What they found is that the irregular shapes profoundly affect the ring particles. The key is a point above each body called the corotation distance: At this distance, a particle orbiting the world goes around it once for every time the object rotates once. On Earth we call this a geosynchronous orbit, and a satellite there orbits the Earth once every 24 hours.
A ring particle orbiting inside this distance gets perturbed by the asymmetry of the body (the mountain on Chariklo or the shape of Haumea) and gets pulled closer in, eventually dropping down onto the body itself. A particle outside this distance gets yanked farther out. But they don’t just continue to flow away. A process called resonance kicks in, where the particle’s orbital period is a simple fraction of the body’s rotation (for example, the body spins twice for every once the ring particle orbits). This is similar to pumping your legs on a swing to go faster and higher: An orbital resonance pulls the particle back down a bit.

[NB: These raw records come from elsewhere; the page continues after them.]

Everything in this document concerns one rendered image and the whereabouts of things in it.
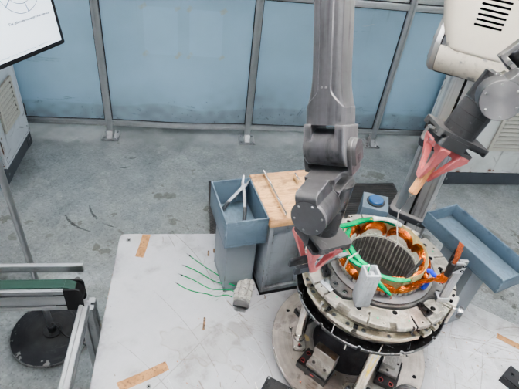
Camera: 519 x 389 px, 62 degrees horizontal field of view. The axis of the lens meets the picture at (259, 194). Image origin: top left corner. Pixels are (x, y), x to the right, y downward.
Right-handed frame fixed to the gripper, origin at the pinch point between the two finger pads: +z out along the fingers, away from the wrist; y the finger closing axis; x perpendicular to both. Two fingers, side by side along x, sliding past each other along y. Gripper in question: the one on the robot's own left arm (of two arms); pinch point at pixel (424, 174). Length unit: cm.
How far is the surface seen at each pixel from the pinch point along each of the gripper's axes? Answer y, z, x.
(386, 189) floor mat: 115, 81, 182
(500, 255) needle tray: 42.3, 15.2, 13.5
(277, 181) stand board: -10.9, 29.8, 33.9
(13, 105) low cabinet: -125, 130, 193
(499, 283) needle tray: 35.8, 16.8, 2.6
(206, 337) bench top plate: -16, 65, 7
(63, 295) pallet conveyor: -52, 82, 23
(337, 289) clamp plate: -2.9, 26.7, -5.1
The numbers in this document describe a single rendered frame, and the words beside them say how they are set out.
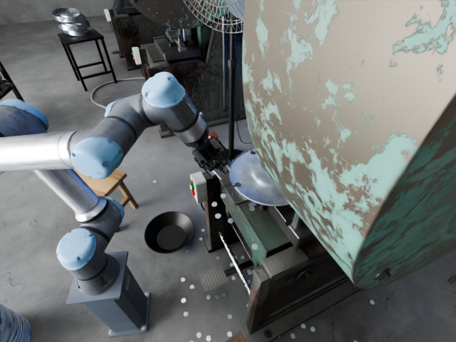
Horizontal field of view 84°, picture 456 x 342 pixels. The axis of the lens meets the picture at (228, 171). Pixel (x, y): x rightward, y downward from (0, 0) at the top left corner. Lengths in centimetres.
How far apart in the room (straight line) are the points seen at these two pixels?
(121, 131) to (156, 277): 116
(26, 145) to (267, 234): 70
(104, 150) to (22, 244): 161
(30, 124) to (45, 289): 112
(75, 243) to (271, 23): 88
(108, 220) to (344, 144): 92
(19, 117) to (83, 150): 39
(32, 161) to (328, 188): 55
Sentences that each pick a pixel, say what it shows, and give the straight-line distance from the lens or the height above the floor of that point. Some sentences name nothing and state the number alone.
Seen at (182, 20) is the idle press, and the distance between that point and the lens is 194.
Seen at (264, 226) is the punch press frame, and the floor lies 64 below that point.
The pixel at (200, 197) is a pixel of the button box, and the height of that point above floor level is 54.
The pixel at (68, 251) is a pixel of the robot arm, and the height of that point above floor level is 67.
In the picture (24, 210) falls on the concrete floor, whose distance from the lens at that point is 226.
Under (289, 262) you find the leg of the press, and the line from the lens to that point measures 87.
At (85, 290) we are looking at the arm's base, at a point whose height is 48.
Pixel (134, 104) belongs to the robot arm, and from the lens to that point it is 58.
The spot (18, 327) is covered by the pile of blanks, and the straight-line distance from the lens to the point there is 164.
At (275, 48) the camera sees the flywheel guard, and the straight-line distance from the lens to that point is 22.
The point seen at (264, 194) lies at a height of 78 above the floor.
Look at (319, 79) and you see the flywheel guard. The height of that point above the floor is 134.
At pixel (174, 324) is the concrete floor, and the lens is 148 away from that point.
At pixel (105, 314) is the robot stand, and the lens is 128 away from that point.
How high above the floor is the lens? 141
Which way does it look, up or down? 44 degrees down
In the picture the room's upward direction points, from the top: straight up

Any particle that moves outward will essentially stop at the 2:1 point.
And that constrains the rings. It’s a little more complicated than this — everything is, it seems — but in the end the inner and outer edges of the rings are defined by how fast the main body spins and how long it takes a ring particle to orbit. And you don’t need moons to do it. Just the off-kilter main objects themselves. This process is fast, too, taking just a few million years (which on a cosmic timescale is pretty quick).
That’s a pretty wild result. It means that there could be lots of objects on the solar system with rings, in fact. This study doesn’t talk about how the rings formed in the first place, but an obvious genesis is through a collision with a smaller body that throws a lot of ejected debris into space around the object. This would flatten and spread out, forming a wide ring that then gets narrow as the resonance effect kicks in.
There are some ideas that the two moons of Mars, Deimos and Phobos, formed this way. Did Mars once have a ring? For that matter, did Earth, after something huge collided with us to form the Moon? Maybe, for a while.
One more fun point: A lot of the ring material falls onto the body, and that collision is typically fairly slow for something as small as Chariklo or Haumea. That material would survive the impact and pile up, possibly forming a ridge around the object’s equator. Well hey, Saturn’s moon Iapetus has exactly that sort of weird ridge. A recent hypothesis is that it did have a ring for a while, too. A ringed moon around a ringed planet!
Nature is not just more clever than we are. It’s infinitely cooler, too.
More rings may be found as we see more of these small bodies occult stars, or see them up close with spacecraft. And I wonder how many ringless objects we’ll find that till have equatorial ridges. Rings, at least temporary ones, may be the rule and not the exception in the Universe.